Jurisdiction relinquished.
. The sale of electrical energy is regulated under the Federal Public Utility Regulatory Policies Act of 1978, Pub.L. No. 95-617, 92 Stat. 3117 (1978), codified primarily in 16 U.S.C. §§ 796, 791a, 823a, 824a, 824d, 824i-824k, 824(b), 824(e), 825d, 2601-2603, 2611-2644, 2701-2708 and 2645.
. We note that the order which South River appeals from is interlocutory in nature. Although an appeal from an interlocutory order is ordinarily not permitted under the Pennsylvania Rules of Appellate Procedure, the present case falls within at least one, and possibly two, exceptions to that rule which permit an immediate appeal as a matter of right from such an order. First, this case clearly involves a collateral order of an administrative agency. See Pa.R.A.P. 313. Second, Pa.R.A.P. 311© permits an interlocutory appeal of "an order of a ... government unit remanding a matter to an administrative agency or hearing officer that decides an issue which would ultimately evade appellate review if an immediate appeal is not allowed.” (Emphasis added.) While the PUC's order in this case does not actually contain the word "remand” in it, the effect of the order was to send the case back to the ALJ for him to conduct further hearings, after the Milesburg I notice was sent to West Penn’s customers, on the underlying merits of South River’s initial complaint filed with the PUC. See Webster's Third New International Dictionary 1919 (1986) ("remand” means "to return (a case) from one court to another ... or
. West Penn specifically alleges that the following arguments raised in South River’s petition for review were waived:
a. The Order violates PURPA because it imposes an unreasonable obstacle to a qualifying facility (“QF”) being able to implement its rights under federal law; b. The decision violates PURPA because it imposes an unreasonable regulatory constraint on a qualifying facility, which, under federal law, is not subject to the types of regulatory requirements imposed on a utility;
[c.] In Milesburg I, the utility, not the QF, is obligated to provide customer notice in the form of a bill insert. Under Milesburg II [Armco Advanced Materials Corporation v.

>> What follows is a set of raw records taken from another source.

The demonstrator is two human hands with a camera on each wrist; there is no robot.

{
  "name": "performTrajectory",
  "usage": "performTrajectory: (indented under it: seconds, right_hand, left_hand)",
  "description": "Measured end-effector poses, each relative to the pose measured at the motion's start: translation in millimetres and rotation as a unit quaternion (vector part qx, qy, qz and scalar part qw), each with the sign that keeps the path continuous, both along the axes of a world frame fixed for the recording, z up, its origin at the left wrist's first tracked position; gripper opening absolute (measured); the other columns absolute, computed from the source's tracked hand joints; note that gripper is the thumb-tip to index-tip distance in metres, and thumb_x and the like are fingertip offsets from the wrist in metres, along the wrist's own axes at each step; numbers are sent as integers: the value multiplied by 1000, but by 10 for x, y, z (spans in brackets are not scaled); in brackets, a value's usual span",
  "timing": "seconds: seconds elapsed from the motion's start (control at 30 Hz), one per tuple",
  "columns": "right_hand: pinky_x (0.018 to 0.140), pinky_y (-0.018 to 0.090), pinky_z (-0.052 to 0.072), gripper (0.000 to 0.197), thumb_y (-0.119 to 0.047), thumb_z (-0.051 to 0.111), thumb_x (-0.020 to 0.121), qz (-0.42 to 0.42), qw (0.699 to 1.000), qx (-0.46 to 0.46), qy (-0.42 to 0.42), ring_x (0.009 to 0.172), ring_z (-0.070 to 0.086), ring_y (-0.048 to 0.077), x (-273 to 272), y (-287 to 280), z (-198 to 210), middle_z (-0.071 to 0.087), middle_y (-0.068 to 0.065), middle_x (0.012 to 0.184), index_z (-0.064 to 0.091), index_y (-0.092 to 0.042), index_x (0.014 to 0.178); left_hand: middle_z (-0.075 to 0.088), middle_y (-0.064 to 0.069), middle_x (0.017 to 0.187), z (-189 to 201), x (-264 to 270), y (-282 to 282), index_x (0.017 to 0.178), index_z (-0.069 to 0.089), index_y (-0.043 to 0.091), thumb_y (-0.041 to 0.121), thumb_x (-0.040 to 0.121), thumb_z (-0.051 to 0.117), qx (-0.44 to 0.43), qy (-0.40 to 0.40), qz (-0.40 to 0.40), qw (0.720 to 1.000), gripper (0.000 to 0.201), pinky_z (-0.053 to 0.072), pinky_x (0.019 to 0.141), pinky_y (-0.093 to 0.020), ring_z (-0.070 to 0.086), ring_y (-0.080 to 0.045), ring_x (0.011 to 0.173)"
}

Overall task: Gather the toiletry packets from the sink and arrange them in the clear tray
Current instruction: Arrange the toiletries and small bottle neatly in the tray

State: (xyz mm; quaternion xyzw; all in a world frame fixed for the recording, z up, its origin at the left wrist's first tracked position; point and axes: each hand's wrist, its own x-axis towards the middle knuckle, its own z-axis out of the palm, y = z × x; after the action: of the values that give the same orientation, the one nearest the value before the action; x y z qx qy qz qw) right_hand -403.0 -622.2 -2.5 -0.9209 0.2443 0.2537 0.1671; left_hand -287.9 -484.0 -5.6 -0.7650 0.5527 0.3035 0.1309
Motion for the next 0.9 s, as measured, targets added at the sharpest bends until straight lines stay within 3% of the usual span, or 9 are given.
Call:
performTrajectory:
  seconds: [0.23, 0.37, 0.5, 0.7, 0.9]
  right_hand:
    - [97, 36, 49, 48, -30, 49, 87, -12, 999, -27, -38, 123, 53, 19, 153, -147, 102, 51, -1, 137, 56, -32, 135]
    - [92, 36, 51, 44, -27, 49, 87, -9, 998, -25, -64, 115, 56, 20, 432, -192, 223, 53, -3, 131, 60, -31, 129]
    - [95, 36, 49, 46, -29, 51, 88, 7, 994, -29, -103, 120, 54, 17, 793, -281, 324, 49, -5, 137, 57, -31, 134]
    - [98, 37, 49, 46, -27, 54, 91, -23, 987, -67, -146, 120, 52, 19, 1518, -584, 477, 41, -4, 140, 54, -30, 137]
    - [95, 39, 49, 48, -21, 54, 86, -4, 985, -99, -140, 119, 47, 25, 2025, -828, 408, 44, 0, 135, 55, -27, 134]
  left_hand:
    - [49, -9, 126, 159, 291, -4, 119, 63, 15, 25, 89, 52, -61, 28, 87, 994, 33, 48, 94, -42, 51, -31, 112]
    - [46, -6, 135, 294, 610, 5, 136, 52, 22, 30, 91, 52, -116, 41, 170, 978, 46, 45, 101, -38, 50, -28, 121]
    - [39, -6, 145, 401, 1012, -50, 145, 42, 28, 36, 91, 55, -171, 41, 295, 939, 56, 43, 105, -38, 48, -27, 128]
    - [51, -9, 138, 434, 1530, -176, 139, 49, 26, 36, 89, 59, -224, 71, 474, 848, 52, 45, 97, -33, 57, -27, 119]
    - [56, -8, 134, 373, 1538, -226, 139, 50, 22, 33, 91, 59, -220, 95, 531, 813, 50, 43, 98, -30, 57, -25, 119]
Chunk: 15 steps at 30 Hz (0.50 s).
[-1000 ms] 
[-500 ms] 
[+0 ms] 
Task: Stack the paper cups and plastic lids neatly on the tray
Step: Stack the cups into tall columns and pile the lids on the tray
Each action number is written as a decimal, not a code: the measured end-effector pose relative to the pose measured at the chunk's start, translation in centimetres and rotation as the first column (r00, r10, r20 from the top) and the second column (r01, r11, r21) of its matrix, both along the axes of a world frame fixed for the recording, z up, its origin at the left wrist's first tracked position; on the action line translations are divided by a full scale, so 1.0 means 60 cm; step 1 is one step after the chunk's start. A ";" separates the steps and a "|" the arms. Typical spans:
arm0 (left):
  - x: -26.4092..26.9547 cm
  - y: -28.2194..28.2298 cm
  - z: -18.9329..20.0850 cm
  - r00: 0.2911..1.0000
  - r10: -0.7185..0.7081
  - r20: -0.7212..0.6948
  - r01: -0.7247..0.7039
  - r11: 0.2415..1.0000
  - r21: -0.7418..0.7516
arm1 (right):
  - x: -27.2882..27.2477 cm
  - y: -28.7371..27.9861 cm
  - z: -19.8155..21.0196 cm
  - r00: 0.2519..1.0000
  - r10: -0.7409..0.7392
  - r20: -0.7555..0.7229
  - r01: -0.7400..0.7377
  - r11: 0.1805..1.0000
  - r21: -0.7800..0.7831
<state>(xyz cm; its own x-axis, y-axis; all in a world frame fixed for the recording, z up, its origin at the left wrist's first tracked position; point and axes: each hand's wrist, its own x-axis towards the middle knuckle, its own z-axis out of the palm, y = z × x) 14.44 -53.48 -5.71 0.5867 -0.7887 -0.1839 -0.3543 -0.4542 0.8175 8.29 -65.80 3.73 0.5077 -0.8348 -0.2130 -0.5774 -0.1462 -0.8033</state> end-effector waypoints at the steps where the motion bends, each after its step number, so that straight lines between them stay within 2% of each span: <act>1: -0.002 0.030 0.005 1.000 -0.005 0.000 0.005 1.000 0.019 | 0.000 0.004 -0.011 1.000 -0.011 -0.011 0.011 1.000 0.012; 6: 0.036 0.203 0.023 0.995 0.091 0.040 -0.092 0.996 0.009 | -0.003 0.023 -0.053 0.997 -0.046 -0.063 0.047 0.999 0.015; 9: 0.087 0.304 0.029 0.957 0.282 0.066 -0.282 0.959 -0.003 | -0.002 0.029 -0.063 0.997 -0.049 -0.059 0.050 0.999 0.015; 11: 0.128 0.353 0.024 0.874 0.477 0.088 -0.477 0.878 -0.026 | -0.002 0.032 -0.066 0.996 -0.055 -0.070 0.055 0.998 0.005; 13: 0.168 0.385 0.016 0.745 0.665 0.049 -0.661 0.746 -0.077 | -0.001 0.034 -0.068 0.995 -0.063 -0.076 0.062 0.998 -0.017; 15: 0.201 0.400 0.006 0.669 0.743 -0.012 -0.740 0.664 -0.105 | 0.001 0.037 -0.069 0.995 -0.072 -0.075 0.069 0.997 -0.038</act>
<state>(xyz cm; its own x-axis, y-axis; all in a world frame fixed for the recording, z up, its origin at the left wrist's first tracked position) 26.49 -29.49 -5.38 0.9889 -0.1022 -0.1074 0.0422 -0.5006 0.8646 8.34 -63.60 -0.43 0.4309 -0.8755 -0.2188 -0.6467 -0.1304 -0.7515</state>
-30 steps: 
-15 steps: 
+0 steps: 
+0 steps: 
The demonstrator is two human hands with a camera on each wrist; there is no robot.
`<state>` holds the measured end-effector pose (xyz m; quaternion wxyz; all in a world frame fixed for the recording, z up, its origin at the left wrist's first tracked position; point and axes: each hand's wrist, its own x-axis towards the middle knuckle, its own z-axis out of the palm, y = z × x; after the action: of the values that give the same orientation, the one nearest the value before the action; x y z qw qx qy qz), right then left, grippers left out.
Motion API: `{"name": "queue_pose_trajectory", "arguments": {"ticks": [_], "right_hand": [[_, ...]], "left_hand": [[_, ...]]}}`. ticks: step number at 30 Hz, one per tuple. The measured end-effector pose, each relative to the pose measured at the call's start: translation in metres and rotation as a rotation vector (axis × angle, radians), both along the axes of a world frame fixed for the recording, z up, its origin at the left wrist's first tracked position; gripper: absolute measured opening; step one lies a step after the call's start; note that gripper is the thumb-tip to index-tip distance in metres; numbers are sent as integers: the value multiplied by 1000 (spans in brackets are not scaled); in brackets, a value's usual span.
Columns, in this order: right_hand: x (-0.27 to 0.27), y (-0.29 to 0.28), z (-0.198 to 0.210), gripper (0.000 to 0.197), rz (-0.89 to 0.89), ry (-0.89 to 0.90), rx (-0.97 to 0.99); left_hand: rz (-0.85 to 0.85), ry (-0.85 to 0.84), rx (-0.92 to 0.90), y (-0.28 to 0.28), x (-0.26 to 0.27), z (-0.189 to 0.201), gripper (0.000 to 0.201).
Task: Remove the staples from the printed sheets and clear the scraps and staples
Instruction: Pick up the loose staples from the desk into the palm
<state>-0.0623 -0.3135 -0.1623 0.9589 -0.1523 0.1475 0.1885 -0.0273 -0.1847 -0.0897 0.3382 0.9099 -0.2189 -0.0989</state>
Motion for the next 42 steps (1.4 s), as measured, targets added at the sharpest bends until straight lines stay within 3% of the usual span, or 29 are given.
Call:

Pennsylvania Public Utility Commission, 135 Pa.Cmwlth. 15, 579 A.2d 1337 (1990), affirmed per curiam, 535 Pa. 108, 634 A.2d 207 (1993), cert. denied, — U.S. -, 115 S.Ct. 311, 115 S.Ct. 311, 130 L.Ed.2d 274 (1994 (“Milesburg 7/”)] and PURPA, a QF should not be required to undergo the type of regulatory burdens before it may seek administrative review of its PURPA rights;
[d.] The decision is generally inconsistent with PURPA.
(West Penn's Brief in Support of its Motion to Dismiss at 7-8.)
. Remanding the case at this time, thereby delaying the decision on the underlying question of South River’s obligation to send notice under PURPA and Milesburg I, is not only not required under the Rules of Appellate Procedure, but also would not serve the interests of justice. Since the essential arguments on this limited question were already fully argued before the PUC, additional hearings on this subject would not significantly enhance the PUC’s ability to make its decision, but instead would merely further delay the ultimate resolution of this case.